Peru bleeds through all three novels. It was in that part of the world, when I was young, that I lived with people who were stripped to the barest of living conditions, and who, with so little, made art, raised children and somehow remained gentle and generous. Acts of kindness are what sustained them when floods took their huts and provisions and when the military swooped in and took the rest. I wanted desperately to emulate the way they managed hardship, to be useful and to be humane. This meant a lot of failure on my part.
Something happens in the story “Africa” that you carry forward in the remaining stories in Great American Desert. I wonder if the ordering of the stories was to reflect that the narrator is beginning to become more present? “Africa” is still told in the third person, but then there is another shift to a series of stories with a first person narrating. We now feel we are in the present tense, with the timelessness of some of the other stories, particularly the first in the collection, gone. We have been brought inside, closer. “Mugsy” is breathtaking for this reason, as are the stories after Mugsy, seemingly culminating in “Hot Rain,” which is wrenching, desperate and exquisite. Will you continue with this in your next work? Why are these stories at the end of the collection?
TS: “Something bad happened” is easier to handle than “something bad happened to me.” There’s also a progression from the young protagonists in “Camp Clovis” to the awkward romance between the sister-in-law and the husband in “Dirty Thirties” to the elderly in a story like “Seconds.” The second-to-last story in the collection is a retelling of a fairy tale, and the very last is sci-fi, both otherworldly, stories told late, perhaps after death. Is that a movement toward self-reckoning? These days I’m using a ten-foot-pole to write about race and sex, cracking off little bits of me for examination. I don’t always want to go where “Hot Rain” came from.

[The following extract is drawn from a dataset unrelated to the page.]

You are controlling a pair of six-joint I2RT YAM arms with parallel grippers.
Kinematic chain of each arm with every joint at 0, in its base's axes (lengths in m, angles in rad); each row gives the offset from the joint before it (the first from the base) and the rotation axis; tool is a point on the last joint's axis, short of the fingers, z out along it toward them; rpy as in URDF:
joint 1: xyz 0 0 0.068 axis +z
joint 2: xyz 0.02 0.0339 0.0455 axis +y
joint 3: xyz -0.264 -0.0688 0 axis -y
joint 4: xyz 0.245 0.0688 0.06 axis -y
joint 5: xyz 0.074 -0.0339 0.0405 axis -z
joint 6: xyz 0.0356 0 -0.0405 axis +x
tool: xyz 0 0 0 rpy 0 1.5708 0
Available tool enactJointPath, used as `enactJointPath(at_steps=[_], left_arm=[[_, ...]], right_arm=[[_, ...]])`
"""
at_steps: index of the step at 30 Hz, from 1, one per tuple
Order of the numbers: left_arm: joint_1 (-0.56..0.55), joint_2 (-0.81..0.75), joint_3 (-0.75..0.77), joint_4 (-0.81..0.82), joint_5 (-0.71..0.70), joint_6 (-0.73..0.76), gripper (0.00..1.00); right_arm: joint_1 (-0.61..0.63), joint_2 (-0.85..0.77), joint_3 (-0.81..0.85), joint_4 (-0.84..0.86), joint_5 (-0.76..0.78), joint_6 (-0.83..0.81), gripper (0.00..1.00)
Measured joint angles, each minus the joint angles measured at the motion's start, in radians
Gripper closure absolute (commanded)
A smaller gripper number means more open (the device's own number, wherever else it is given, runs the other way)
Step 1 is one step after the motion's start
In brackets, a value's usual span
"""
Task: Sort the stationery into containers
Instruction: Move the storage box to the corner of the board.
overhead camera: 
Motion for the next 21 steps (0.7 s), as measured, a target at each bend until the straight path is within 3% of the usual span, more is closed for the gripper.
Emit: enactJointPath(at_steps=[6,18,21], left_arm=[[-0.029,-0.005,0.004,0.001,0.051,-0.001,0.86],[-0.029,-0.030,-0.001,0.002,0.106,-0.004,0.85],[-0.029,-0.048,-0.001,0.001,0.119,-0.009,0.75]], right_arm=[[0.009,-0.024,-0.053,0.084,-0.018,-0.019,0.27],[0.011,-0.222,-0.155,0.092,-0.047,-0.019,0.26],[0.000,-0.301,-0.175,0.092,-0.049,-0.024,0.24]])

The extended family in Museum of Stones work at cross-purposes to the narrator, depleting her maternal energies, as well as refusing to acknowledge her own childhood struggles. The way you have interspersed and layered their ripostes gives us both texture and backstory. Did you use some kind of chart to position the sections or was this intuitive?
LL: No chart. Raising children it is impossible to not remember growing up. Things long buried or never examined resurfaced. Images would come to me unbidden and linger and then branch into other memories without obvious connection. This, too, is how I write. I need to find the connective tissue. The narrator’s responses to her son are a function of the parenting she received and the best way to illuminate this was by dispersing, in zigzagging bits, past information. I couldn’t have done it any other way because the story isn’t about the narrator but about the-narrator-and-her son. They are not severable.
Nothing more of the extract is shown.